What this task involves:
Every line in the records below that holds "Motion" must be identified and copied.

(Stored items from a collection)
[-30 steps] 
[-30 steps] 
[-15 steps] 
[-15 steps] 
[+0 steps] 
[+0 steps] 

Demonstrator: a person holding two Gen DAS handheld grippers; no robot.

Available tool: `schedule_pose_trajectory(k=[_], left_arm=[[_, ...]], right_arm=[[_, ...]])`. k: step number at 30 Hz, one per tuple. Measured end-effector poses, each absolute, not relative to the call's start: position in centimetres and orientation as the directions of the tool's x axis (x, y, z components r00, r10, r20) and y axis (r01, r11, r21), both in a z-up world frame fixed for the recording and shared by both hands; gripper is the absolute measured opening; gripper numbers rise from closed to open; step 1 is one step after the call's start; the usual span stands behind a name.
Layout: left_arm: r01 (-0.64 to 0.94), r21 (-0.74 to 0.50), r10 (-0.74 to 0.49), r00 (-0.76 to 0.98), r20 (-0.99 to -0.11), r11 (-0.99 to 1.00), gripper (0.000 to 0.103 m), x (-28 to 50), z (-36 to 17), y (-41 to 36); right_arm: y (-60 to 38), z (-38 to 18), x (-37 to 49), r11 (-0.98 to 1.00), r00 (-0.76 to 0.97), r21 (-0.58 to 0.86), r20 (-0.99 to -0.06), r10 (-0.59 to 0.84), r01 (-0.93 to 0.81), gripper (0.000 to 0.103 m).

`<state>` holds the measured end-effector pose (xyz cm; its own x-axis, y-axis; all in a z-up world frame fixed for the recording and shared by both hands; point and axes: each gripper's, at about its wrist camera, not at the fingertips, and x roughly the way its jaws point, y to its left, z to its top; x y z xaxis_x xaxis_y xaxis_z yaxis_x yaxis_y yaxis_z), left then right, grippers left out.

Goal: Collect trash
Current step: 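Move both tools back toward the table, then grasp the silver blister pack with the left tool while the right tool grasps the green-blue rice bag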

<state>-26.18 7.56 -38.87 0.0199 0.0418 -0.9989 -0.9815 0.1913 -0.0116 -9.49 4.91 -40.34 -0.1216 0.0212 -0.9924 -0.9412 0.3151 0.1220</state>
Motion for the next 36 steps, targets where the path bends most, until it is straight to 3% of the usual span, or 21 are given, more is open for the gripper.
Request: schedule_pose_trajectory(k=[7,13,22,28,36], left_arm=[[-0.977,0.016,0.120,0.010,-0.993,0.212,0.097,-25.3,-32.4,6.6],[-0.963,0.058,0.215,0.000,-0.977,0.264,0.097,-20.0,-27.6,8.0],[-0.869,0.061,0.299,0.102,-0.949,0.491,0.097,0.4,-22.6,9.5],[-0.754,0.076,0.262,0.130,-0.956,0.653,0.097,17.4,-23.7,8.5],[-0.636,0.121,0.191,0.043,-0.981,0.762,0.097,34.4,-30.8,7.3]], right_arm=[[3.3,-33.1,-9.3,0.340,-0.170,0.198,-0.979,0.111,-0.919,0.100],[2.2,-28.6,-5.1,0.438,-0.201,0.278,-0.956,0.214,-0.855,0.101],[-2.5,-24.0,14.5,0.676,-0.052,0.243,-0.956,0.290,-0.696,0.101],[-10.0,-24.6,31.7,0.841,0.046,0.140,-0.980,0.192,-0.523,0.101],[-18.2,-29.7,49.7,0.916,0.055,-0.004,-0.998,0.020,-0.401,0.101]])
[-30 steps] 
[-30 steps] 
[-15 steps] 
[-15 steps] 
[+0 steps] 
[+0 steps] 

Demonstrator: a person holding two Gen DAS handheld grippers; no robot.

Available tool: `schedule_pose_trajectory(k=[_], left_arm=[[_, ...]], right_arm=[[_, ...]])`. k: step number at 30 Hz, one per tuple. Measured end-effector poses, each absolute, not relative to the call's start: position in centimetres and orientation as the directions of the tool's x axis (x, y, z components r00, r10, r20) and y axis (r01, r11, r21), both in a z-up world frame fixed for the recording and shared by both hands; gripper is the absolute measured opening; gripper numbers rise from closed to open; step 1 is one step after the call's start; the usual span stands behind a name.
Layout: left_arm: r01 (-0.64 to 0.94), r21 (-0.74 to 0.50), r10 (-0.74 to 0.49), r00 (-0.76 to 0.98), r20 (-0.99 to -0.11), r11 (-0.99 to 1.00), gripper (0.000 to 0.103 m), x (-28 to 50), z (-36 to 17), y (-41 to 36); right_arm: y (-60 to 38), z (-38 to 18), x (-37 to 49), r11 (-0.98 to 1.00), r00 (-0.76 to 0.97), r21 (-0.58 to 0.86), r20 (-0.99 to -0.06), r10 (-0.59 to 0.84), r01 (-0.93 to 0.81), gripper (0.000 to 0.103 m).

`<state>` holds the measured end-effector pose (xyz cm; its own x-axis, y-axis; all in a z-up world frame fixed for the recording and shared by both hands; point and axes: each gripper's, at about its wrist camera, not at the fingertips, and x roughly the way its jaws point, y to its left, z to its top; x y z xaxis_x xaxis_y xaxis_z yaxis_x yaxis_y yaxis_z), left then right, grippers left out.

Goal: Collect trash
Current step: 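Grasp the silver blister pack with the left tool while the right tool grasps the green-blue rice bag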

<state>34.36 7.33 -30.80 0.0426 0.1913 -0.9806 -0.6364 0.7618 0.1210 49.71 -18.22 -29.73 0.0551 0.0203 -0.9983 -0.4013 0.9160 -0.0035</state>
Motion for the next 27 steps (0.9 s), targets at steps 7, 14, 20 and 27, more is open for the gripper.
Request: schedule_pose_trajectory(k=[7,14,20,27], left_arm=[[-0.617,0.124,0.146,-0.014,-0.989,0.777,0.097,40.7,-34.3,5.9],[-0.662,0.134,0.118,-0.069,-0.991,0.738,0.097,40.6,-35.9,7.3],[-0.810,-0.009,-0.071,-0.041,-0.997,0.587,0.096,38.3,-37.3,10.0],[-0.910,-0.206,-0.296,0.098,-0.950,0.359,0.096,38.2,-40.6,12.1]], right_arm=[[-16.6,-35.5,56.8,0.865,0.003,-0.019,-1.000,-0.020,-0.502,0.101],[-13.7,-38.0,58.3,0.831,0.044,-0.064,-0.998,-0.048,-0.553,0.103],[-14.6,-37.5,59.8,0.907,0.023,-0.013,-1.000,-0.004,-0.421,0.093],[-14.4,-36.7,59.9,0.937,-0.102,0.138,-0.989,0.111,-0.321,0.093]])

Expected answer:
Motion for the next 36 steps, targets where the path bends most, until it is straight to 3% of the usual span, or 21 are given, more is open for the gripper.
Motion for the next 27 steps (0.9 s), targets at steps 7, 14, 20 and 27, more is open for the gripper.

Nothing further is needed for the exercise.